Every day in Britain an estimated £40m is staked at online poker parlors. Tim Dowling takes out his credit card and tries his hand at the nation's fastest-growing gambling habit. No one has ever understood why anyone would want to gamble in a virtual environment. Everything about it is unreal, except the part where they take your money away. Why not just throw the money away, and dispense with all the tiresome mouse-clicking? But the news that poker is Britain's fastest-growing form of online gambling made people think again. It is estimated that £40 million a day is currently being staked at online poker parlors. A six-fold increase in the number of players is likely to happen in 2007.
Poker, as everybody knows, is a game not of chance but of cunning, mathematics, psychology - and chance. At last the expert poker player can work from home, fleecing the beginners from the privacy of his bedroom.
On the internet you have no poker face, which is good news for those of us who like to jump up and down when we are dealt a pair of fours. The only weapon with which you can intimidate and confuse your opponents is your online player name. It must be selected with tremendous care.
I selected the name BadChris after a lot of deliberation and wanted to use that online player name to stalk the five-card draw tables until I had parlayed my deposit into a substantial nest egg, leaving nothing but flat-broke farm boys and housewives in my wake. But there were not any five-card draw tables. No one seems to offer draw poker online, and this is really the only kind of poker that I know how to play. They offer Omaha, but I do not even know what that is. Eventually I found a seven card stud table with a game in progress and a seat available. I drew up nice and slow and sat myself down (click!) with my $50 in chips floating above my chair. On the running commentary alongside the virtual table, the ominous words "BadChris sits down" appeared. All over the world, I fancied, people were swallowing with fright!

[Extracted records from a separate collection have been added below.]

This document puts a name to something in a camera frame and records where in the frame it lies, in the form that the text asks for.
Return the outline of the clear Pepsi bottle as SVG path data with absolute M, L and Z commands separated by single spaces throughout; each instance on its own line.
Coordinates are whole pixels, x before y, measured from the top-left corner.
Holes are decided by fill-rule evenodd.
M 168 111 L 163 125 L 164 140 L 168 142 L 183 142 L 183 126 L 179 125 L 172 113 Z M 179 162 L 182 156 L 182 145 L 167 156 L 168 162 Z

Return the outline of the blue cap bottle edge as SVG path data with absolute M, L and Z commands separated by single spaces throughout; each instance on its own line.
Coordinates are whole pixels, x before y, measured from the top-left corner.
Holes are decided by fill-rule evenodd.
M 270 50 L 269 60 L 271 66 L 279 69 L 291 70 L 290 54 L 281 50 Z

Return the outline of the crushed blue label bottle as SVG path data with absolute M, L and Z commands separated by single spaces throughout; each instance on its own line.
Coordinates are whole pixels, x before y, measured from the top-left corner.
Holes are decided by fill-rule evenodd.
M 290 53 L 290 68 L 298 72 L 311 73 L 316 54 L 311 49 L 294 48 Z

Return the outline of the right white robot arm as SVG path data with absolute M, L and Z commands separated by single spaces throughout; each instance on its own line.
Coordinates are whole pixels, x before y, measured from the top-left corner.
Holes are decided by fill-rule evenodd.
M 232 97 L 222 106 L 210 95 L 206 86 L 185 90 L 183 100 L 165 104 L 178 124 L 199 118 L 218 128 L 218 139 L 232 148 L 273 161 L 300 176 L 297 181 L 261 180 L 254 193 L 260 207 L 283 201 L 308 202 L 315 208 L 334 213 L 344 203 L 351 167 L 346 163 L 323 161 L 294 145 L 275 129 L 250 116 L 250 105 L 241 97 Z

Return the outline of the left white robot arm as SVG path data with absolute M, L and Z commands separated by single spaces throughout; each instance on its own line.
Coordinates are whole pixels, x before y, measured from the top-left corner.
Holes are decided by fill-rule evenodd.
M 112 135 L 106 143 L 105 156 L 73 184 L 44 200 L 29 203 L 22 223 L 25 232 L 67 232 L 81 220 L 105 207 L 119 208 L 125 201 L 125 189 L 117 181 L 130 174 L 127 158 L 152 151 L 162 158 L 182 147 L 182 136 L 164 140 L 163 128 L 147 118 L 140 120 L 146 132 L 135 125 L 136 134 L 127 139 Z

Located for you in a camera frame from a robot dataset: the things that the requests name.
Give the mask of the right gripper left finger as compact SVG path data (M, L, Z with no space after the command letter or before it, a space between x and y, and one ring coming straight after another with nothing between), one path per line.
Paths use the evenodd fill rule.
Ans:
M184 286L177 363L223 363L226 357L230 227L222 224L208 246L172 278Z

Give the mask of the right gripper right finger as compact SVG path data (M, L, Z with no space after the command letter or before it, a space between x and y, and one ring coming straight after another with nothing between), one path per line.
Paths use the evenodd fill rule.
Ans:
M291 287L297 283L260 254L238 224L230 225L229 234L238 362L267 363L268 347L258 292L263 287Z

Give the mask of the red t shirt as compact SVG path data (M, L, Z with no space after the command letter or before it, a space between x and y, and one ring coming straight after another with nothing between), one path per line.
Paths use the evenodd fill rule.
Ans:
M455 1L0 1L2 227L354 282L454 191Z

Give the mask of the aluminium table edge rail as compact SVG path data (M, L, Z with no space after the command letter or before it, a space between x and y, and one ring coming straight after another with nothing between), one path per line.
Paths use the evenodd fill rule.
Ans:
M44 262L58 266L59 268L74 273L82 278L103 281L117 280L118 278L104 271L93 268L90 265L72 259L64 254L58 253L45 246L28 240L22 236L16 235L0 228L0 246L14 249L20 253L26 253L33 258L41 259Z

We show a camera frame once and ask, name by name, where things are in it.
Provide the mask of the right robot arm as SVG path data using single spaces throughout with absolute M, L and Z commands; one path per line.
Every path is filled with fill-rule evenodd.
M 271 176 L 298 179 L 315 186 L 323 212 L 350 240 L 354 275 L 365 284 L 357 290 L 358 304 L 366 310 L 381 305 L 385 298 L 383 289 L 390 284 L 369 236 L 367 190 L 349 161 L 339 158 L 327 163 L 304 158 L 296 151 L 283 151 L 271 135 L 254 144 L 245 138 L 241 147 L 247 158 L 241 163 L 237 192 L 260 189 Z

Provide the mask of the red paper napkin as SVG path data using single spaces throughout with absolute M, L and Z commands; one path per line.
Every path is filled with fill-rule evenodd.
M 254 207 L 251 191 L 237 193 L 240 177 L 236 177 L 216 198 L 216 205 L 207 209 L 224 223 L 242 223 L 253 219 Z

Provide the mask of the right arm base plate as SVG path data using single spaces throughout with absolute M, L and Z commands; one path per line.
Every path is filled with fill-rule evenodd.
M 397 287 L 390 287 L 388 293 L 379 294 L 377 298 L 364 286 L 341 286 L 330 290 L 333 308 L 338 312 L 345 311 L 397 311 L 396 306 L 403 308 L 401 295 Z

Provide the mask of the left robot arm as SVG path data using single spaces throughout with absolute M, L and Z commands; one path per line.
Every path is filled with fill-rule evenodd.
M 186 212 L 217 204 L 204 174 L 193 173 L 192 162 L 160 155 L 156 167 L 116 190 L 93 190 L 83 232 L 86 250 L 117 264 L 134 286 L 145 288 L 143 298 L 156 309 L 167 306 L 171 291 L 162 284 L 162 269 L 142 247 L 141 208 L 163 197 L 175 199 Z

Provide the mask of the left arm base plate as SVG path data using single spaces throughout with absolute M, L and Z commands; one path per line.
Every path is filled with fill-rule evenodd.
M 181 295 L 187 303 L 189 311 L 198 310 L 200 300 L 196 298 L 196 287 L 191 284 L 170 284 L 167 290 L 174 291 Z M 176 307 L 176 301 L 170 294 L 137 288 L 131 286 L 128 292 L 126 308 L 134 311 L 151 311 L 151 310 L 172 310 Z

What followed was a lot of flashing and beeping that did not help to refresh my basic understanding of seven-card stud. The graphics, no doubt sufficient for a veteran of the virtual tables, were very difficult to interpret: who is doing what? Why is it all happening so fast? Whenever it was my turn I was prompted by a box that offered all the options open to me: CALL, RAISE, FOLD. It blinked insistently while I tried to figure out what I had in my hand. I chose without thinking. Then the phone rang. By the time I got off I had parlayed my $50 into $10.20. I turned off the computer, went into another room and thought about what I had done.